Tag Assistant by Google
Tag Assistant allows to see you what Google-related tags are running on a website, whether they’re installed correctly and how to fix incorrect installation. As well as this, you can “record” your session to a website to see what information is passed on for each pageview and other hits you may be recording.
These recordings can be really valuable to understand if custom tracking is working. For example, for the author report I created a while back, I can see that Stephen Kenwright wrote this blogpost about Mobile CTR and the data is pulling in as expected.
Google Analytics URL Builder by QuickWin
This plugin allows you to instantly build UTM tracking URLs without having to go all the way to Google’s page for it. It makes it easy to get marketing tags quickly sorted on new blog posts, or if you’re doing some GA testing that involves splitting campaigns, or mediums, you can use this for that as well.
Google Analytics Debugger by Google
Event Tracking Tracker by Pete Milkman
The Event Tracking Tracker does exactly what it says: it tracks events. Any time you undertake an action on a website that fires an event, it makes a note of how it would be recorded in Google Analytics.
It’s especially useful if you have set up some new events, or are undertaking an audit for a website you are unfamiliar with; a quick way to check whether your events are firing as they should.
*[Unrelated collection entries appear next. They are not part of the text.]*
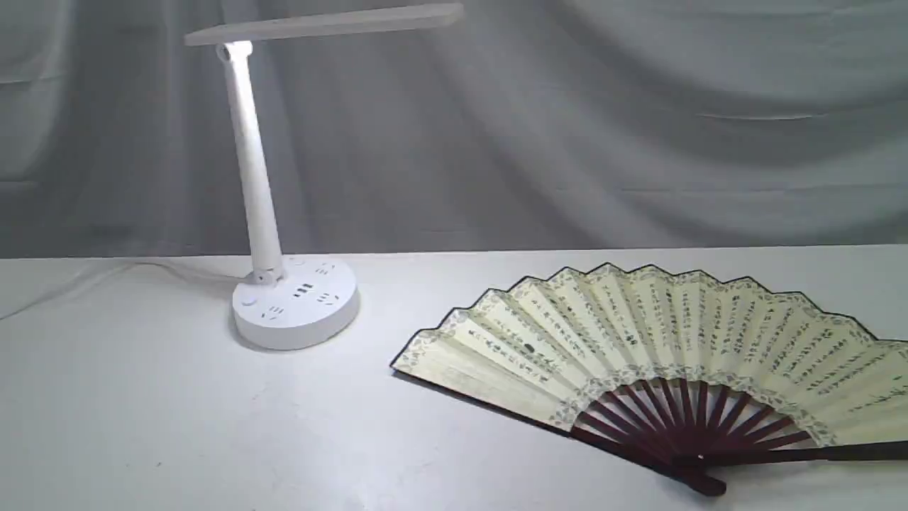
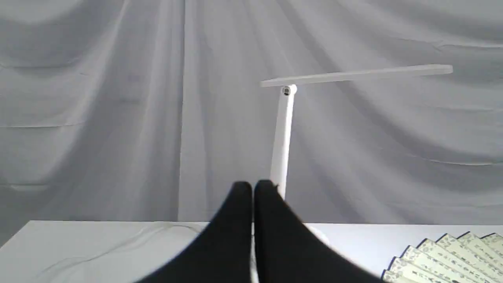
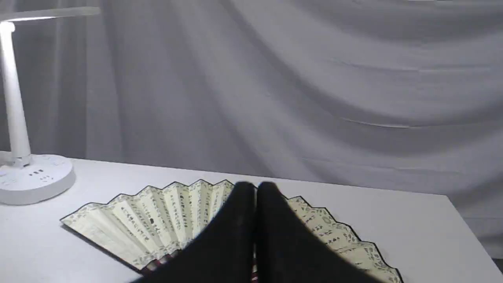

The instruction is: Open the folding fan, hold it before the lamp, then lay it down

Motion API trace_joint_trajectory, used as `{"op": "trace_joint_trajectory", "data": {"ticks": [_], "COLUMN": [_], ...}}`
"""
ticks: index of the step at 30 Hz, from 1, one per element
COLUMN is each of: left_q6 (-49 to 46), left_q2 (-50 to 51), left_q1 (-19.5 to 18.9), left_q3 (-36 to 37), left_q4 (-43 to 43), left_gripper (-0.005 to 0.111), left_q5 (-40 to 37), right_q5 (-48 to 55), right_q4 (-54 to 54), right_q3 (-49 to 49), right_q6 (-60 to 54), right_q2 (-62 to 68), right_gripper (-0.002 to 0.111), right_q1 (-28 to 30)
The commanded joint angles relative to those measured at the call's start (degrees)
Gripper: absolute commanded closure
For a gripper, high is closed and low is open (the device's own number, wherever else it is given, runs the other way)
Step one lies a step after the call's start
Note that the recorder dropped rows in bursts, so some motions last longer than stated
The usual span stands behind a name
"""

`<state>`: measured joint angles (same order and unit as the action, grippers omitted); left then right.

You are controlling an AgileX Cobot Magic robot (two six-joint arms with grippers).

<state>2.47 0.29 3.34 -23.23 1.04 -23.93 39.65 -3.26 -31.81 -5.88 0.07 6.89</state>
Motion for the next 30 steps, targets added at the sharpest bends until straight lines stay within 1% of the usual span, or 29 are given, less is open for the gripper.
{"op": "trace_joint_trajectory", "data": {"ticks": [1, 6, 8, 10, 14, 16, 18, 22, 30], "left_q6": [0.52, 0.52, 0.52, 0.52, 0.52, 0.52, 0.37, 0.37, 0.51], "left_q2": [-0.29, -0.29, -0.29, -0.29, -0.29, -0.29, -0.29, -0.29, -0.29], "left_q1": [-0.05, -0.05, -0.05, -0.05, -0.05, -0.05, -0.05, -0.05, -0.05], "left_q3": [5.21, 11.69, 14.21, 16.68, 21.79, 23.23, 23.23, 23.23, 23.23], "left_q4": [0.68, 0.68, 0.68, 0.68, 0.68, 0.68, 0.68, 0.68, 1.11], "left_gripper": [0.107, 0.107, 0.107, 0.107, 0.107, 0.107, 0.107, 0.107, 0.107], "left_q5": [6.79, 11.84, 13.39, 13.39, 13.93, 16.42, 12.87, 15.48, 13.41], "right_q5": [-10.81, -23.94, -26.18, -29.04, -32.65, -34.49, -28.18, -26.57, -26.23], "right_q4": [-0.42, -3.5, -3.35, -2.32, 2.43, 3.26, 3.26, 3.26, 3.26], "right_q3": [6.5, 14.86, 17.87, 21.84, 29.91, 31.81, 31.81, 31.81, 31.81], "right_q6": [0.42, 0.6, 0.35, -0.03, -0.03, -0.03, -0.08, -0.72, -0.72], "right_q2": [-0.07, -0.07, -0.07, -0.07, -0.07, -0.07, -0.07, -0.07, -0.07], "right_gripper": [0.108, 0.108, 0.108, 0.108, 0.108, 0.108, 0.108, 0.108, 0.108], "right_q1": [-0.35, -0.35, -0.35, -0.35, -0.35, -0.35, -0.35, -0.35, -0.35]}}
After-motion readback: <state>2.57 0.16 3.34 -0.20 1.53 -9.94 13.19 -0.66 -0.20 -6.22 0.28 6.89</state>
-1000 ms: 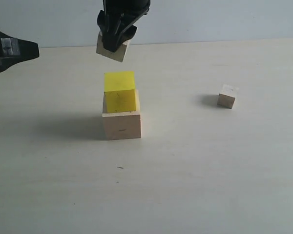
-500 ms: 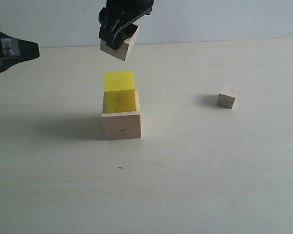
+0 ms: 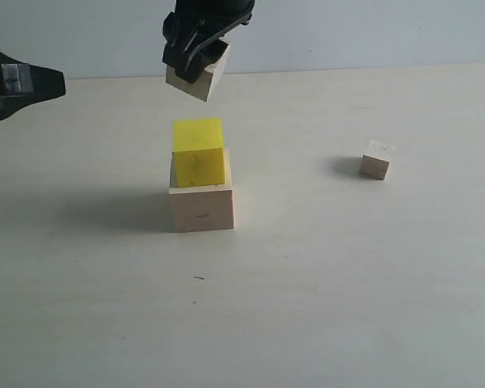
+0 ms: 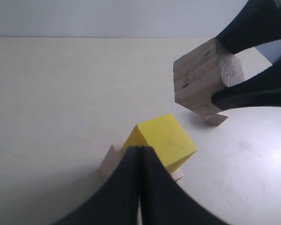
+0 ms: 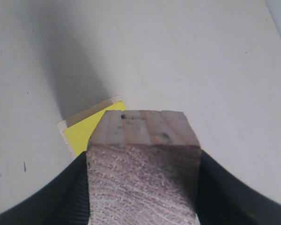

James – Analytic/SEO Auditor by Logic Agent
James is a wonderful all-in-one Google Analytics/Tag debugger. My favourite use for James is to quickly inspect what has fired on the DataLayer, as a form of Google Tag Manager integration. James can be used to see what tags are firing on a page, how long they take to fire and the associated Javscript.
Page Analytics by Google
Page Analytics is a great way to view how users navigate your website. It gives statistics about the page that you’re on, including click-through percentages.
To make the most of it, I would suggest implementing Enhanced Link Attribution to super-power your diagnoses. This plugin is necessary for anyone who wants to use the In-Page Analytics report (which may seem ‘broken’ without it), as new versions of Chrome and Firefox have enhanced security which may not allow In-Page Analytics to run within the Google Analytics interface.
Special Mention: Ghostery
Ghostery is typically used for preventing certain websites and trackers from tracking you. I give it a special mention as it is a really quick way to find out which trackers a website is using. It’s more extensive than Assistant as it covers over 2,000 different trackers.
This can be helpful to check if the correct tags are running on the correct pages and if you’re migrating your tags to Google Tag Manager, it provides an understanding of the tags you need to migrate.
Even better – Ghostery can be downloaded for five different browsers.